RF-Forests

Thesis title brainstorm

Random Forests in Small Area Estimation Models with Applications to Forestry
Forget the Lorax, I am a SMERF and I speak for the trees: Comparing Sae Mixed-Effects Random Forest (SMERF) models to other estimators in FIA data.

New Ideas December 8

Option 1

Using tsumdatc we have access to 37,000 obs which have 17,000 non-NA values for BA live (potential problem with systematic bias?) 1,444/17000 are zero observations, so less than 10% ZI. We have 160 counties across 4 states which is still 100 obs per small area, so would be a reasonable population if we build estimators off 10-20 observations. We have access to fuzzed lat/lon and so we could pull temperature data from PRISM CONUS fairly easily. Additional variables given include elevation, distance to road (could be interesting!), a bunch of codes, stand age, livestock status (live stocking?), tree canopy cover, and total tree volume.

All variables are listed in the meta folder of the states dataset from tracy on UFDS google drive - over 100 columns to potentially choose from. Since we have year and month, I'd be interested at looking at how estimates have changed over time (over the years) or maybe trying to detect seasonal change (which maybe is measurement bias) by looking at changes across months.
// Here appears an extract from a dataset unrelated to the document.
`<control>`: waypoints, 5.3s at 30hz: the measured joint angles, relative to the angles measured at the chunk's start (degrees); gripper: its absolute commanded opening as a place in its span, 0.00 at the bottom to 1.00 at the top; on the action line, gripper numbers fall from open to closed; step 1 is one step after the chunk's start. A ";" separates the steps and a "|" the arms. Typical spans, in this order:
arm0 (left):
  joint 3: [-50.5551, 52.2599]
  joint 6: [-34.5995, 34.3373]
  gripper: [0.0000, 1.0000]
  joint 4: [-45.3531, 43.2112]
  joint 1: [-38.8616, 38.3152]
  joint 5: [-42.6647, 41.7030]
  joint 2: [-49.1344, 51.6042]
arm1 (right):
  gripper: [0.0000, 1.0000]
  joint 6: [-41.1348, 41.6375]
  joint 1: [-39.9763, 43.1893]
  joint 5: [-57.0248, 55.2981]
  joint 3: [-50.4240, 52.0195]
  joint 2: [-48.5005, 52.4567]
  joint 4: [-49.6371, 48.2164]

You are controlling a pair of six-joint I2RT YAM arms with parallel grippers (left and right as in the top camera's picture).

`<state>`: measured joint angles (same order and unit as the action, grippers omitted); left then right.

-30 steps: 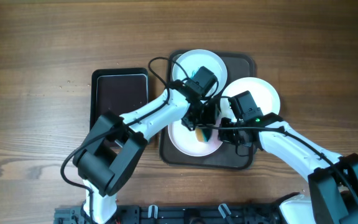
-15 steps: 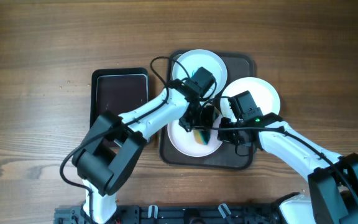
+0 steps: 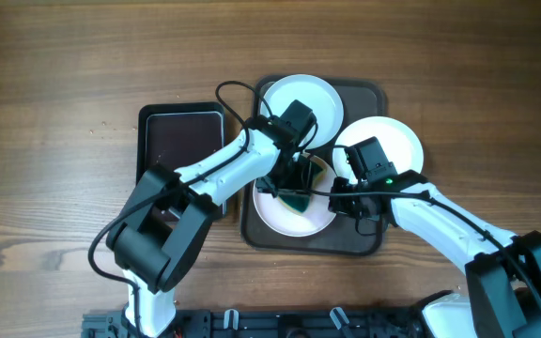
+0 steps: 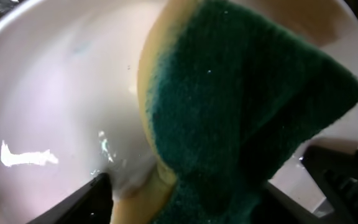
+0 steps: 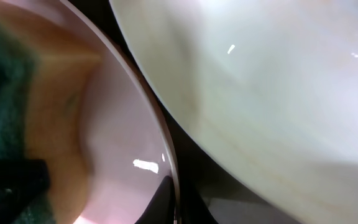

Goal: Clean dirty plates on tray and stack at the side

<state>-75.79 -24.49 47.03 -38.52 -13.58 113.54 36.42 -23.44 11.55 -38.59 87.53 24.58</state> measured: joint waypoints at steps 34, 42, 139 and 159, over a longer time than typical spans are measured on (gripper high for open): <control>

Most measurements are in June/September.

Option 2

Using pltassgn we could predict tcc16 using elev, ppt, tmean, tmmin01, tri, def, and tnt. The dataset has 17% zeros with 26,000 total observations. We could then predict over the 4 states using either sections (40), subsections (198), or county fips (338). There would be minimal changes to the code to run this scenario and given 26,000 << 3 million we could almost certainly run these locally which would save some time.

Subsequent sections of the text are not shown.